Bigelow shifted in his chair.

Sophie Paynes eyes, caught in the video lens, widened slightly.

“I don't believe you,” she said to the man off camera. “You're bluffing. There was nothing in that needle.”

“Why?” Krucevic's voice retorted. “Because you're a woman? Because you're the Vice President of the United States? Neither fact is of the slightest importance to me. To me, Mrs. Payne, you are just another Jew. One who should never have been born.”

“Killing me gets you nothing,” she shot back. “If I die, so does your bargaining power.”

“Exactly,” Krucevic replied evenly. “Which brings us to hypodermic number two. Otto?”

The audience in the VTC room had time to notice Sophie Payne's labored breathing, the increasing ruddiness of her cheeks. Fear? Or something more deadly?

And then a hooded figure appeared on camera, a fragile child in his arms.

“You have a son, Mrs. Payne,” said Krucevic's voice.

“You know I do. You probably know his shoe size.”

“You love him dearly, I believe?”

Sophie did not answer.

“I, too, have a son. This is my boy, my Jozsef.”

Bigelow scraped his chair closer to the screen, stared at it intently.
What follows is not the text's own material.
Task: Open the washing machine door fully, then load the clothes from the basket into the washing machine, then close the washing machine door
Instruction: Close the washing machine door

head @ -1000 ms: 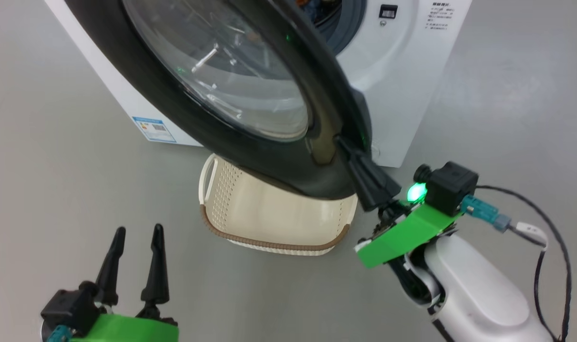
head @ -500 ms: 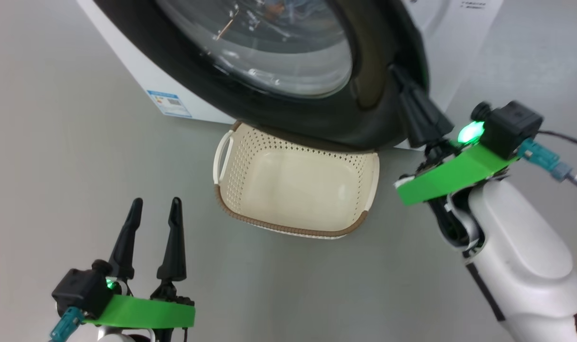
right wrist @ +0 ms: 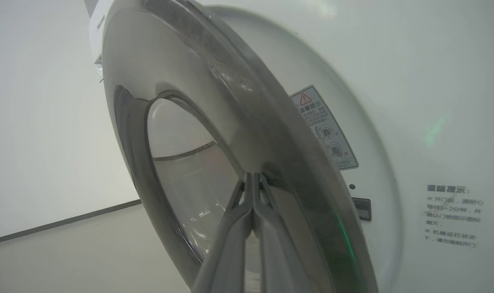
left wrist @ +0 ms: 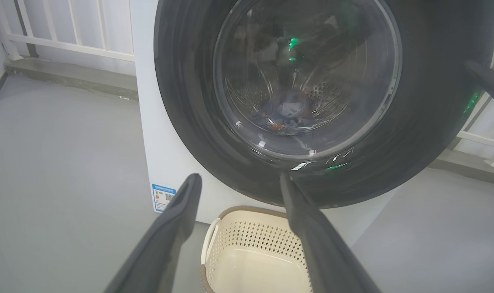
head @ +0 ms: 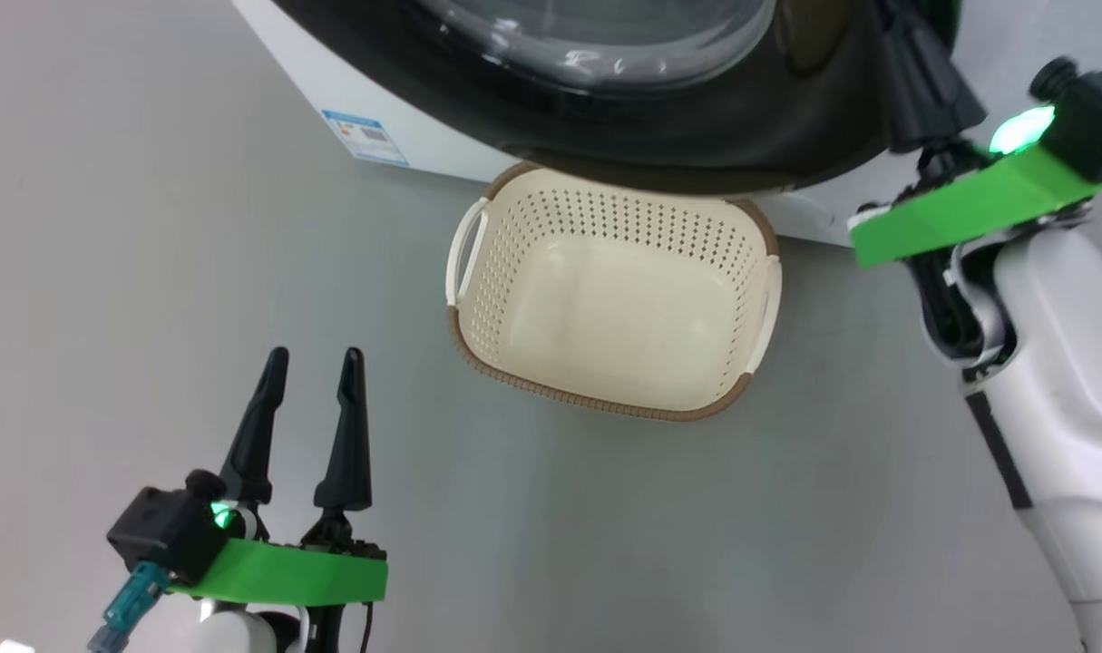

The boy lay limp in Otto's grasp, head thrown back, thin legs slack. Beads of sweat glittered on his forehead. His lips, Dare saw, were flecked with blood.

“Jozsef means everything to me,” Krucevic said. “But for my cause, like Abraham and his Isaac, I would sacrifice even my son. A half hour ago I injected Jozsef with Anthrax 3A. In two hours, his lungs will fill with fluid. In three hours, he will drown in his own blood. Do you believe me now, Mrs. Payne?”

“Jesus,” Bigelow hissed. “This guy's one taco short of a combo platter. Does he really have a son?”

“Yes.” Dare's eyes stayed on the screen.

“Whether it's that poor kid or not, who can say?”

“Sophie seems to think so,” Matthew Finch observed quietly. “She looks like hell.”

But the camera lens had shifted to the hooded figure. He laid the boy on the floor. Something flashed in his hand —

“Otto is holding the one thing that can save Sophie Payne's life,” Krucevic told them.

“An antibiotic developed in my own laboratory specifically to combat Anthrax 3A. This antibiotic will save my Jozsef. But whether it can save Mrs. Payne .. . that depends entirely upon you, Jack.”

The needle slipped into the boy's vein. The plunger went home.

“Dare,” Bigelow snarled over his shoulder.

“You got anybody out at the Agency who knows about this sort of shit?”